### Aim of the task
Exactly as written, please set down all of the entries again, with no pictures.

··· Given data ···

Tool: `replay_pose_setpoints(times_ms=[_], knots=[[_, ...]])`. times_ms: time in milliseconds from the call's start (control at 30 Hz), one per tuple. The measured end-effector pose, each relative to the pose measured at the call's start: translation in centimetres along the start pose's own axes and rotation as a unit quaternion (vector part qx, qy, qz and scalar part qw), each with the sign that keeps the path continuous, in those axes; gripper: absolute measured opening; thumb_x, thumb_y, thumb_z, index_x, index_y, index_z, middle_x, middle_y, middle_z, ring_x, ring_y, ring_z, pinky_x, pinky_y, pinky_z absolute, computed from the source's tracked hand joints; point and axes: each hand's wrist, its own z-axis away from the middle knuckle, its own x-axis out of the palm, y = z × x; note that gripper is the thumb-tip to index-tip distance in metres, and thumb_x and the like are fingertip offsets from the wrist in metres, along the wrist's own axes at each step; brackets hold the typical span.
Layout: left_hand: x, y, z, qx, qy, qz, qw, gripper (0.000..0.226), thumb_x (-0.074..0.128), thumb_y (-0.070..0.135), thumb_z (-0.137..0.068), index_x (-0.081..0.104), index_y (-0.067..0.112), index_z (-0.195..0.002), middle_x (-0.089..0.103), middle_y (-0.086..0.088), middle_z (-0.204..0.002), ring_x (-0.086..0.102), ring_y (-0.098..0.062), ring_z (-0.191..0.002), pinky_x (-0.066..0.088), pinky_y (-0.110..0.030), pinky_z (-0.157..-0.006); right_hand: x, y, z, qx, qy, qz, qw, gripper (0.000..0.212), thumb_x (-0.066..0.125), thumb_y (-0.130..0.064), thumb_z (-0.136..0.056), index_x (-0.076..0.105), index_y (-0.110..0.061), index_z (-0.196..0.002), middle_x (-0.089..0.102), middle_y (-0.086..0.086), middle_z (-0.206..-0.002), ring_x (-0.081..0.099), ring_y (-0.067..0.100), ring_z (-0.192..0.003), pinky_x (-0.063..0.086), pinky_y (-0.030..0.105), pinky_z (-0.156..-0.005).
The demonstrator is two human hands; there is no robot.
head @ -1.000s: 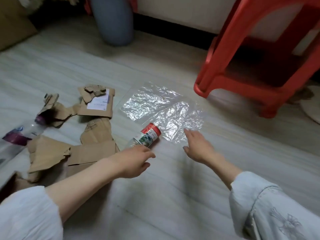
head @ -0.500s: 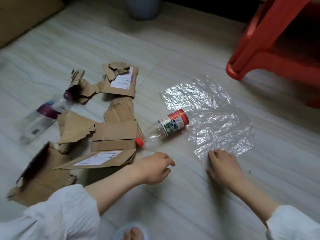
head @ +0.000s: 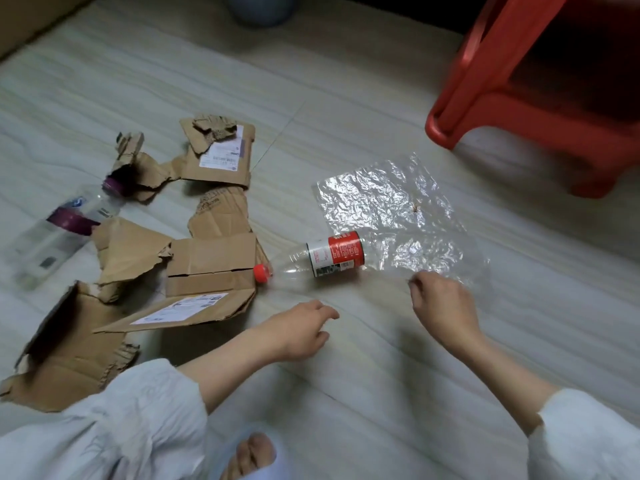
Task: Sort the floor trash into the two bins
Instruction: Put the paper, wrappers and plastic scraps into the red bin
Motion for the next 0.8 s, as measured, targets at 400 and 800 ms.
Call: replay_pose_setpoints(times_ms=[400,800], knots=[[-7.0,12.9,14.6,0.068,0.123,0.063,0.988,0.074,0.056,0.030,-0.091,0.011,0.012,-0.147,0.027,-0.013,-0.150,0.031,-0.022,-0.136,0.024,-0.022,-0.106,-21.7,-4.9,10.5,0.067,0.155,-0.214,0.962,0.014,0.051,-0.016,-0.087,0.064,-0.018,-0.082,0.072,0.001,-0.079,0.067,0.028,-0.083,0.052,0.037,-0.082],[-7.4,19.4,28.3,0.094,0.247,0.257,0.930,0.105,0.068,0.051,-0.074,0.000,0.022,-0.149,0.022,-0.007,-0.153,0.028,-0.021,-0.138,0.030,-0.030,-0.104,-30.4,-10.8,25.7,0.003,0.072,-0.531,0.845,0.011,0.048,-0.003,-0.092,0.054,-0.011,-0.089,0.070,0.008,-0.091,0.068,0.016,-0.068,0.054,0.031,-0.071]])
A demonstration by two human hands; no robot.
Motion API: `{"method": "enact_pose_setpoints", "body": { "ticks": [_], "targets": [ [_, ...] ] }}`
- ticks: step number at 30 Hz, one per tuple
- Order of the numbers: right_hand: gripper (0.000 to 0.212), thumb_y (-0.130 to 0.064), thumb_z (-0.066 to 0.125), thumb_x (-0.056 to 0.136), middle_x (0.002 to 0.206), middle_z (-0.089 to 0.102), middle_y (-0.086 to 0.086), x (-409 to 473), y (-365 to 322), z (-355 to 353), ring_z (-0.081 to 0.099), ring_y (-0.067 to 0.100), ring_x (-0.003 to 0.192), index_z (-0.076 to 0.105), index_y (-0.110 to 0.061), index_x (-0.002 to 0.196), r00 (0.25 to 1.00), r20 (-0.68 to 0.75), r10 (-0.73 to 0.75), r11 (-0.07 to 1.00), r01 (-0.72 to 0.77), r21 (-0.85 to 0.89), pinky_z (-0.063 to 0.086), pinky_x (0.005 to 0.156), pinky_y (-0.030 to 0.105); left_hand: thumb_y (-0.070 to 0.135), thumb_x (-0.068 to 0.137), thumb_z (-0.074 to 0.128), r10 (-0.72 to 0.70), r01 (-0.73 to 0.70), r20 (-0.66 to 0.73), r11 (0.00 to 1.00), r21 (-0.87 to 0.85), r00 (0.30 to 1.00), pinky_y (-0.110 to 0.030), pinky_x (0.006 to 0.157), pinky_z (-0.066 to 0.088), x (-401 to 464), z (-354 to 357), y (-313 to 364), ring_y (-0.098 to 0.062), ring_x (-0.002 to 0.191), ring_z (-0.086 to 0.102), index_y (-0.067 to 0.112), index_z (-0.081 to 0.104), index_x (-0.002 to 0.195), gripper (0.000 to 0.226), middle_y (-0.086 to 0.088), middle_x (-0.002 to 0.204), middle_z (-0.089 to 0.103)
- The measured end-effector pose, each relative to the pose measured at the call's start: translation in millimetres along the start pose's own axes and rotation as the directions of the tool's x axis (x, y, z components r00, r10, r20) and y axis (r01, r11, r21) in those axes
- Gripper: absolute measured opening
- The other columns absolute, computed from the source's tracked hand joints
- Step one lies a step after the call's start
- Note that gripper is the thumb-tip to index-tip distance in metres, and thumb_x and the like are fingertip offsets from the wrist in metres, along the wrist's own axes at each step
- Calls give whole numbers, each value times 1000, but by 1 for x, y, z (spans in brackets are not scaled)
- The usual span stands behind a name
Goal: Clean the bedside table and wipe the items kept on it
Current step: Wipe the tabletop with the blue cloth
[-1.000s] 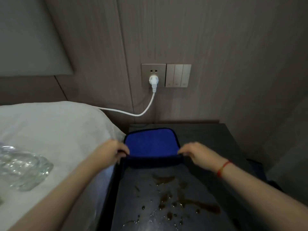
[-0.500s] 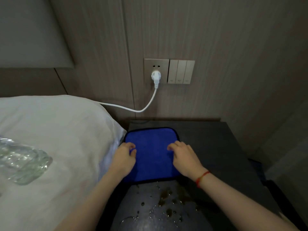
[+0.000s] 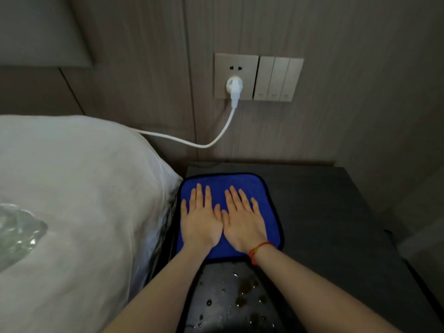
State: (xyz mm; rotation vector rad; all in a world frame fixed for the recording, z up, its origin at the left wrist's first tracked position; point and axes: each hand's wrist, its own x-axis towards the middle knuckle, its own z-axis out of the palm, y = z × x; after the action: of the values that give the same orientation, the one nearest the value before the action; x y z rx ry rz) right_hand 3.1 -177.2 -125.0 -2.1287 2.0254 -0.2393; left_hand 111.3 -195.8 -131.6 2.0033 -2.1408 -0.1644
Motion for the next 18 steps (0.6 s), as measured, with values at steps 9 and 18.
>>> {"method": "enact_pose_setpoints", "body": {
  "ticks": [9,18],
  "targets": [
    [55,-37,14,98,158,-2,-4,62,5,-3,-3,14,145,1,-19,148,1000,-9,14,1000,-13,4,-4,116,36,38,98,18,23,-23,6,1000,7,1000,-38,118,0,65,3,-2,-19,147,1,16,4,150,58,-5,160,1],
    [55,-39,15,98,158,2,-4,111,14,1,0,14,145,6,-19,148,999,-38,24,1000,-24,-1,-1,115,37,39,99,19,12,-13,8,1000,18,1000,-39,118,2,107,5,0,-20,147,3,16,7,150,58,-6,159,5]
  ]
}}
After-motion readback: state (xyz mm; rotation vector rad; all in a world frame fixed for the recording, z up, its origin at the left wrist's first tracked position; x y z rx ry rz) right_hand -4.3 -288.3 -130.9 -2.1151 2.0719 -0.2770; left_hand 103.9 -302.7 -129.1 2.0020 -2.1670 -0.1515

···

### Solution for this problem
Tool: `replay_pose_setpoints(times_ms=[_], knots=[[_, ...]])`. times_ms: time in milliseconds from the call's start (control at 30 Hz), one per tuple. The measured end-effector pose, each relative to the pose measured at the call's start: translation in centimetres along the start pose's own axes and rotation as a unit quaternion (vector part qx, qy, qz and scalar part qw), each with the sign that keeps the path continuous, in those axes; gripper: absolute measured opening; thumb_x, thumb_y, thumb_z, index_x, index_y, index_z, middle_x, middle_y, middle_z, ring_x, ring_y, ring_z, pinky_x, pinky_y, pinky_z absolute, computed from the source's tracked hand joints; point and axes: each hand's wrist, its own z-axis away from the middle knuckle, its own x-axis out of the palm, y = z × x; note that gripper is the thumb-tip to index-tip distance in metres, and thumb_x and the like are fingertip offsets from the wrist in metres, along the wrist's own axes at each step; brackets hold the typical span.
Layout: left_hand: x, y, z, qx, qy, qz, qw, gripper (0.000..0.226), thumb_x (-0.074..0.128), thumb_y (-0.070..0.135), thumb_z (-0.137..0.068), index_x (-0.081..0.104), index_y (-0.067..0.112), index_z (-0.195..0.002), middle_x (-0.089..0.103), middle_y (-0.086..0.088), middle_z (-0.204..0.002), ring_x (-0.086..0.102), ring_y (-0.098..0.062), ring_z (-0.191..0.002), pinky_x (-0.066..0.088), pinky_y (-0.110..0.030), pinky_z (-0.157..-0.006); right_hand: x, y, z, qx, qy, qz, qw, gripper (0.000..0.212), thumb_x (-0.066..0.125), thumb_y (-0.130..0.064), thumb_z (-0.136..0.056), index_x (-0.076..0.105), index_y (-0.110..0.061), index_z (-0.196..0.002), middle_x (-0.089..0.102), middle_y (-0.086..0.086), middle_z (-0.206..-0.002), ring_x (-0.081..0.099), ring_y (-0.067..0.100), ring_z (-0.192..0.003), pinky_x (-0.063..0.086), pinky_y (-0.030..0.105), pinky_z (-0.156..-0.005).
The demonstrator is two human hands; there is no robot.
head @ -1.000s: 
head @ -0.500s: 
head @ +0.000s: 
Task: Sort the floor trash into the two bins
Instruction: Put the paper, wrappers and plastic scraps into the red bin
Motion for the next 0.8 s, as measured, targets at 400 and 800 ms.
Call: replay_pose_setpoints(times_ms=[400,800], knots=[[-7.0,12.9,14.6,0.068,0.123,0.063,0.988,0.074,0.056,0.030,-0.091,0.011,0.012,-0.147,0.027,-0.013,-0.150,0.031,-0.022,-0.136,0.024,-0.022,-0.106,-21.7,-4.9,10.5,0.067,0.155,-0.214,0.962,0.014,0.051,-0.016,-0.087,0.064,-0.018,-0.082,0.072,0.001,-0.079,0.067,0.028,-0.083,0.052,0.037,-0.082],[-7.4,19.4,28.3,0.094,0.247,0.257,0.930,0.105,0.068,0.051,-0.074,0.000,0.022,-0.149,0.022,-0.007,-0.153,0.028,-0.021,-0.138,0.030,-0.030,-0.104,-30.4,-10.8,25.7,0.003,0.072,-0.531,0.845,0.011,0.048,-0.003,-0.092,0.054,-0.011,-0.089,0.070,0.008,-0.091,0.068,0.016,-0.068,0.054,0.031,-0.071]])
A demonstration by two human hands; no robot.
Motion API: `{"method": "enact_pose_setpoints", "body": { "ticks": [_], "targets": [ [_, ...] ] }}`
- ticks: step number at 30 Hz, one per tuple
- Order of the numbers: right_hand: gripper (0.000 to 0.212), thumb_y (-0.130 to 0.064), thumb_z (-0.066 to 0.125), thumb_x (-0.056 to 0.136), middle_x (0.002 to 0.206), middle_z (-0.089 to 0.102), middle_y (-0.086 to 0.086), x (-409 to 473), y (-365 to 322), z (-355 to 353), ring_z (-0.081 to 0.099), ring_y (-0.067 to 0.100), ring_x (-0.003 to 0.192), index_z (-0.076 to 0.105), index_y (-0.110 to 0.061), index_x (-0.002 to 0.196), r00 (0.25 to 1.00), r20 (-0.68 to 0.75), r10 (-0.73 to 0.75), r11 (-0.07 to 1.00), r01 (-0.72 to 0.77), r21 (-0.85 to 0.89), pinky_z (-0.063 to 0.086), pinky_x (0.005 to 0.156), pinky_y (-0.030 to 0.105); left_hand: thumb_y (-0.070 to 0.135), thumb_x (-0.068 to 0.137), thumb_z (-0.074 to 0.128), r10 (-0.72 to 0.70), r01 (-0.73 to 0.70), r20 (-0.66 to 0.73), r11 (0.00 to 1.00), r21 (-0.87 to 0.85), r00 (0.30 to 1.00), pinky_y (-0.110 to 0.030), pinky_x (0.006 to 0.157), pinky_z (-0.066 to 0.088), x (-401 to 464), z (-354 to 357), y (-313 to 364), ring_y (-0.098 to 0.062), ring_x (-0.002 to 0.191), ring_z (-0.086 to 0.102), index_y (-0.067 to 0.112), index_z (-0.081 to 0.104), index_x (-0.002 to 0.195), gripper (0.000 to 0.226), middle_y (-0.086 to 0.088), middle_x (-0.002 to 0.204), middle_z (-0.089 to 0.103)
- The measured end-effector pose, each relative to the pose measured at the call's start: translation in millimetres along the start pose's own axes and rotation as the directions of the tool's x axis (x, y, z components r00, r10, r20) and y axis (r01, r11, r21) in those axes
- Gripper: absolute measured opening
- The other columns absolute, computed from the source's tracked hand joints
- Step one lies a step after the call's start
- Note that gripper is the thumb-tip to index-tip distance in metres, and thumb_x and the like are fingertip offsets from the wrist in metres, along the wrist's own axes at each step
- Calls give whole numbers, each value times 1000, but by 1 for x, y, z (spans in brackets are not scaled)
- The usual span stands behind a name
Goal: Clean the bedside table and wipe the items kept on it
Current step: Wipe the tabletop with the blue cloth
[-1.000s] 
[-0.500s] 
[+0.000s] 
State: (xyz mm; rotation vector rad; all in a world frame fixed for the recording, z up, its origin at the left wrist's first tracked position; point and axes: each hand's wrist, its own x-axis towards the middle knuckle, its own z-axis out of the palm, y = z × x; after the action: of the values that give the same orientation, the one nearest the value before the action; x y z rx ry rz) right_hand 3.1 -177.2 -125.0 -2.1287 2.0254 -0.2393; left_hand 111.3 -195.8 -131.6 2.0033 -2.1408 -0.1644
Motion for the next 18 steps (0.6 s), as measured, with values at steps 9 and 18.
>>> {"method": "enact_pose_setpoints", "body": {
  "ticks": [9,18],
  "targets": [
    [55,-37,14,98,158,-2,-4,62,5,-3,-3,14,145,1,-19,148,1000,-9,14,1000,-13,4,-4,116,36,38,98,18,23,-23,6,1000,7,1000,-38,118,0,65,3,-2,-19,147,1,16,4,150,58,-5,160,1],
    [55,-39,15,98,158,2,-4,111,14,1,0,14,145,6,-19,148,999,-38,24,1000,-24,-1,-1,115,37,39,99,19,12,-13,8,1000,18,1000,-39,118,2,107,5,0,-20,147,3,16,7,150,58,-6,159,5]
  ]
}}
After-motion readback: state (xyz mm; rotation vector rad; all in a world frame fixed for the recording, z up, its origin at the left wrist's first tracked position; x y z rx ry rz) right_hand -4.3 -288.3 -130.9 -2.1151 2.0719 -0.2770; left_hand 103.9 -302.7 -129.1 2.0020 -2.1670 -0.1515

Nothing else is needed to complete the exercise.